Count how many lines in the following data hold the word "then". Your answer is the number and nothing else.

■ Collected material ■

/---

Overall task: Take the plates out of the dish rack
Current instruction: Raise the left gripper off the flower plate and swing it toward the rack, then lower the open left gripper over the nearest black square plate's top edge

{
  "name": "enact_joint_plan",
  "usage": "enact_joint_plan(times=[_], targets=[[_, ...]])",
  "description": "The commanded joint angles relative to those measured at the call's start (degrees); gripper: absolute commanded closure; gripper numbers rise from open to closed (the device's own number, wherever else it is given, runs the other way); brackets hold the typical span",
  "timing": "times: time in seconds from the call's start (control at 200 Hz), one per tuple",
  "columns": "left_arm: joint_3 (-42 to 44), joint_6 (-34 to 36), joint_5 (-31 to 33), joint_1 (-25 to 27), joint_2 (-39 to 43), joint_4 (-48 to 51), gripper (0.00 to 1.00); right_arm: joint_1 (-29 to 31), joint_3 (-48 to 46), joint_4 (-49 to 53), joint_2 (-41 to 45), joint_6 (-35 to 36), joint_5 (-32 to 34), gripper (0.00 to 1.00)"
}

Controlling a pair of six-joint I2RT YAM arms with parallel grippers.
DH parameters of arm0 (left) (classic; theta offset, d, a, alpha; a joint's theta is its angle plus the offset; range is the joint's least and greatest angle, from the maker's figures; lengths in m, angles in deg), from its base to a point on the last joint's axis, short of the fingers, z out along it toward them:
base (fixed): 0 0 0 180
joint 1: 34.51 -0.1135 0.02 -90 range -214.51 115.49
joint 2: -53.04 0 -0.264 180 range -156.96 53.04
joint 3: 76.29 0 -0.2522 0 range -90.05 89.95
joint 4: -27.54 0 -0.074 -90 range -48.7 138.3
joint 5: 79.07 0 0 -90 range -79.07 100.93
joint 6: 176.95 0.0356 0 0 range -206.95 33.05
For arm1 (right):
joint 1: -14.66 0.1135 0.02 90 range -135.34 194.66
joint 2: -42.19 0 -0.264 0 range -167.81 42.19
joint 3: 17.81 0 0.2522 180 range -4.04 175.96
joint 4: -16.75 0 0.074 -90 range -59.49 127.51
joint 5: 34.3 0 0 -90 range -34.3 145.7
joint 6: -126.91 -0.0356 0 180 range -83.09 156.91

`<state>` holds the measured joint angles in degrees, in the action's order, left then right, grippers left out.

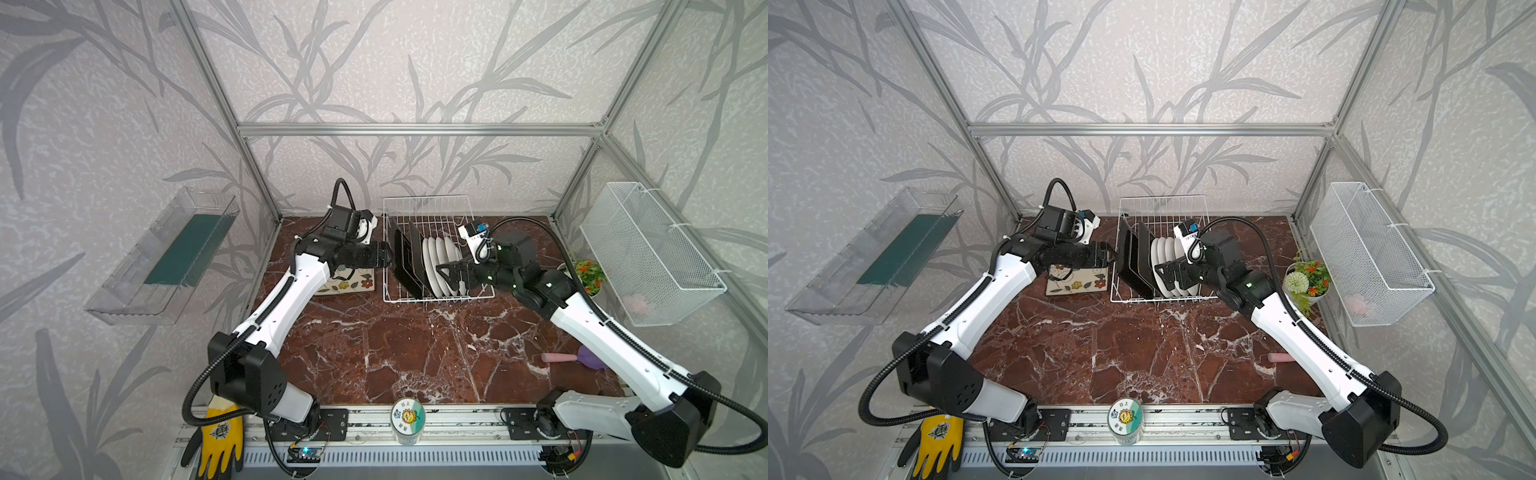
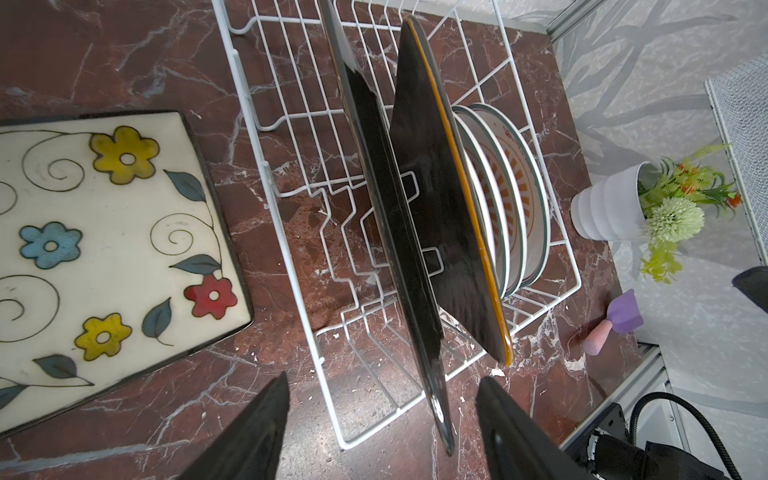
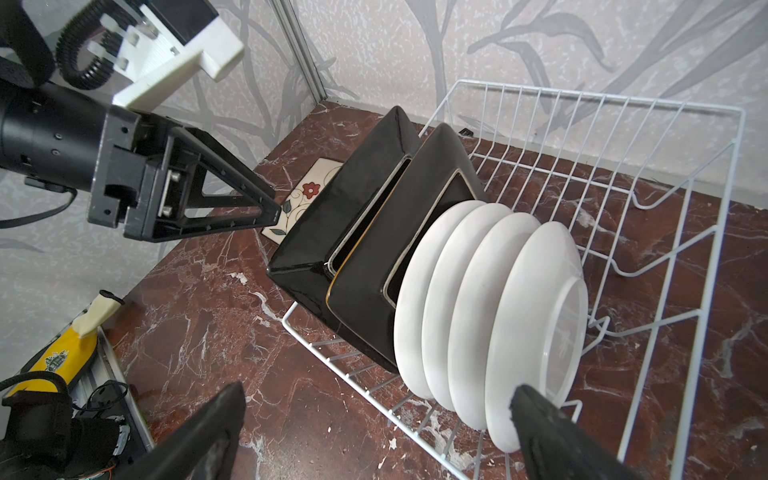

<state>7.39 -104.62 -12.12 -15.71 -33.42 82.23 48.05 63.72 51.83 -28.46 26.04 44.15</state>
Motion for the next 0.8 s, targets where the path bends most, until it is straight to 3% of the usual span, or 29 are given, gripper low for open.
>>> enact_joint_plan(times=[0.0,0.53,0.795], targets=[[-2.29,0.25,0.90,0.53,-2.00,-1.24,0.31,0.35,2.19,0.11,-0.60,-0.04,-0.01,0.01],[-6.98,-2.50,-0.94,1.49,-11.35,-5.41,0.48,0.36,1.58,-0.14,-0.37,0.43,-0.14,0.01],[-8.30,-3.90,-1.82,1.84,-14.40,-6.22,0.50,0.35,0.79,-0.83,0.03,0.98,0.08,0.01]])
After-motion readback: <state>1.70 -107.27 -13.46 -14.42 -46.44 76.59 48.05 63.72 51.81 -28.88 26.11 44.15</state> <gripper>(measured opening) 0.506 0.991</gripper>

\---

■ Exercise answer ■
2